How the new benchmark bond yield may cheer investors near term

Bids at the government bond sales may cheer debt investors as the yields at which they have been sold indicate that near-term bond issuances by companies could yield higher returns.

How the new benchmark bond yield may cheer investors near term
MUMBAI: Bids at the government bond sales on Friday may cheer debt investors as the yields at which they have been sold indicate that near-term bond issuances by companies could yield higher returns than what they were getting in the past few months.

The 10-year bonds were auctioned to yield 7.59%, compared with 7.74% for similar bonds in the earlier series. This time the yield gap between the two bonds (old and new series) with similar maturity period fell to 15 basis points, from as high as 30-40 basis points in the past, signalling that the so-called liquidity premium is shrinking. A basis point is 0.01 percentage point.

"We believe the pricing of the new 10-year benchmark is legitimate, which will enable good trading appetite in coming days," said Soumyajit Niyogi, interest rate strategist, SBI DFHI Primary Dealership. "A combination of external factors, including the China meltdown, Europe conundrum, and US Fed rate hike had dented investment sentiment towards the end of last year."

The Reserve Bank of India sold 8,000 crore worth of benchmark bonds on Friday maturing in 2026. Totally, the central bank sold 14,000 crore worth of bonds, including of other maturities.

A corporate bond is priced in sync with the benchmark bond. So, the coming issuances should offer higher rates with the new benchmark yield remaining at the same level.

A few days ago, the government treasury bill sales, a short-term instrument of up to one year maturities, too reflected low investor appetite. The 9,000-crore auction was subscribed fully as the central bank did not accept all bids as investors were looking for higher rates.
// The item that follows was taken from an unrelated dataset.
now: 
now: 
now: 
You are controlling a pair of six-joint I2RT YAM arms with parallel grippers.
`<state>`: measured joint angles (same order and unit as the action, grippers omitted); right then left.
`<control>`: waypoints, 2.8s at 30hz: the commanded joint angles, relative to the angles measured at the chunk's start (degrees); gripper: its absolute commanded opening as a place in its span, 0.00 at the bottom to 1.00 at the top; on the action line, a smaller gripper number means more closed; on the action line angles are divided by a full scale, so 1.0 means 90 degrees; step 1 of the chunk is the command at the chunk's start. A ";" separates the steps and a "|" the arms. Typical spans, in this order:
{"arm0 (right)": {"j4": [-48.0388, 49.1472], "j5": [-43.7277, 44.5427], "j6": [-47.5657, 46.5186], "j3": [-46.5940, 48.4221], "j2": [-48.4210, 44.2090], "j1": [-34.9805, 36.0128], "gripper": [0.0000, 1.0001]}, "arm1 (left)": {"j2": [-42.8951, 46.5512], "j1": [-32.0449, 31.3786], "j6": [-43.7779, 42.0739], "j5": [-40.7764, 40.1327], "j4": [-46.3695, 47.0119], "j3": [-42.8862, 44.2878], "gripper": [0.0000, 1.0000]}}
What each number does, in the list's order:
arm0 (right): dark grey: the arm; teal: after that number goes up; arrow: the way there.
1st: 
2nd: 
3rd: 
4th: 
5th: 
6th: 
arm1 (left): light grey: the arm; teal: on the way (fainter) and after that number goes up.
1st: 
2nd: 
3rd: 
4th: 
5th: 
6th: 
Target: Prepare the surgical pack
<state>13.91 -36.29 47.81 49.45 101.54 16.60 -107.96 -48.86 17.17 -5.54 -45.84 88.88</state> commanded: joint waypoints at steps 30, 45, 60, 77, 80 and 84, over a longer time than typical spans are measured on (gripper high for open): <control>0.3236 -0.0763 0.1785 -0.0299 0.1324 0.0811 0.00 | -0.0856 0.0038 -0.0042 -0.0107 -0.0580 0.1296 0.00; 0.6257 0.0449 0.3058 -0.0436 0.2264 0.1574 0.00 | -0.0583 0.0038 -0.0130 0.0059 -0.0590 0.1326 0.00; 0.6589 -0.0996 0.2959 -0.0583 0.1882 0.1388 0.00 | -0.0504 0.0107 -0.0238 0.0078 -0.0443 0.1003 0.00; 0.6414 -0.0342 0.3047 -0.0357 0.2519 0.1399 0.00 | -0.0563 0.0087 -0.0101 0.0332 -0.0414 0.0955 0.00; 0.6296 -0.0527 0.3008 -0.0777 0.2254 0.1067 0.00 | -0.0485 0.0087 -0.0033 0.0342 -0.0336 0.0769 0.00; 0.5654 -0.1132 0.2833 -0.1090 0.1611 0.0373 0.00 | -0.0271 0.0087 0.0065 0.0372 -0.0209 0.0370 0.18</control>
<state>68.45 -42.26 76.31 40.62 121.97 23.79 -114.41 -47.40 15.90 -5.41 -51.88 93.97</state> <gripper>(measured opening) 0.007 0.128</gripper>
After a 50-bps one-off rate cut on September 29 last year, the sovereign yield slid to 7.52% pushing prices up. Later, a weak global investment sentiment along with worries over domestic policy logjam has dampened investment appetite. The yields shot up to 7.75-7.80% levels, just about 7-10 bps lower than the level seen at the beginning of the year.

Globally, investors are seeking safety of dollar-backed assets as the world economies, including China, are struggling to grow. But, India stands out with a fairly stable currency and robust macro-economic factors.

"Despite being relatively better placed, we cannot stay immune to global shocks. This is also reflecting in our investment sentiment," said a dealer from a large primary dealership company.